I know that lots of people worry about doing something wrong in raising their children multilingually and so inadvertently hurting their linguistic abilities, and this is indeed always a possibility. However, I think that this is such a basic area of human development that it generally takes care of itself and that "experts" don't really know much about it and so meddle and perhaps harm more than they really help.
My first son is also now almost two and a half and he is already trilingual in Korean, English, and French. He is quite articulate in all of them and can express himself in relatively complete sentences of seven or eight words in all three of them. His mother speaks and reads to him about 66% of the time in Korean. I read Korean books to him if he asks, but I rarely speak it to him. He overhears us speaking it, though, and we frequently have Korean guests. He also overhears us speaking in English, his mother speaks and reads it to him about 33% of the time, and I speak it to him fairly exclusively when we are in the home or outside as a family. He has been going to a French-speaking nursery school for six or seven hours a day for the past few months, and so most of the songs he knows are now in French. I read it to him as well, and speak it to him when he and I are alone outside the house, e.g., going on walks or in the park.

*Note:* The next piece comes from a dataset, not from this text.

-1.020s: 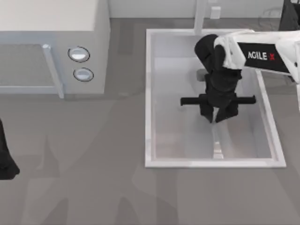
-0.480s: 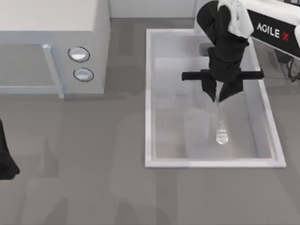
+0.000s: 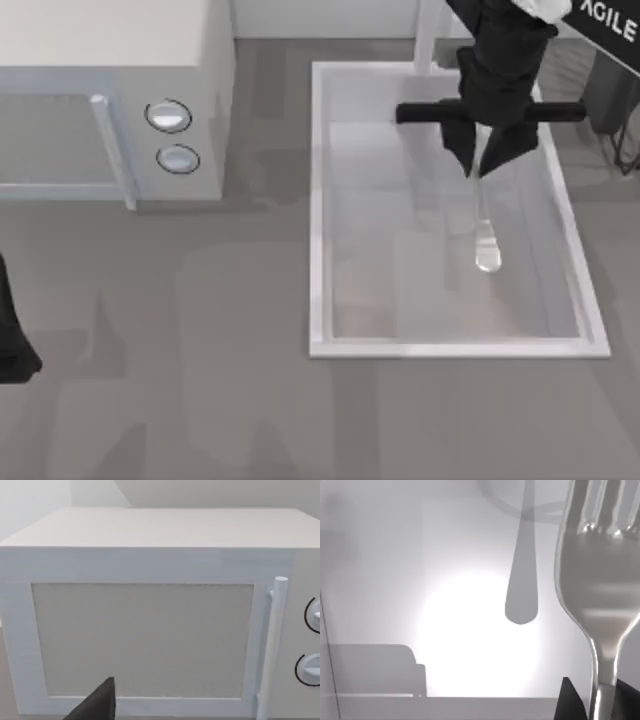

As I said, he is articulate in all of them, but I think he is strongest in English and then in Korean, while French is a somewhat later addition, though it is really closing in fast these days. He speaks to me about 75% of the time in English, 25% in French, but I suspect it will soon be 66/33 or maybe even 50/50. He hardly ever says anything to his mother in anything but Korean. He has never shown any difficulty whatsoever in keeping the three systems separate by mixing them up or confusing them in any way. We have lots of multilingual picture dictinaries, and he can say the same thing in all three when prompted.
I plan on sending him to a German school when he turns 4, where he will add both German and formal Arabic. He has already shown an interest in the latter when we look at picture books, and I really wish I were more advanced myself by now so that I could read it aloud better to him. He has a small but growing coloquial Arabic vocabularly that he picks up from the environment. As for German, for some reason the other day he kept repeating "gute Nacht," while a few days before it was "feliz navidad"--mysteries of being a polyglot's son.
Well, he should be thorougly anchored in five languages (Korean, English, French, German, and Arabic) by the time he is five. After that, I plan on teaching him a language a year as long as he will accept them, while his mother will teach him classical Chinese caligraphy.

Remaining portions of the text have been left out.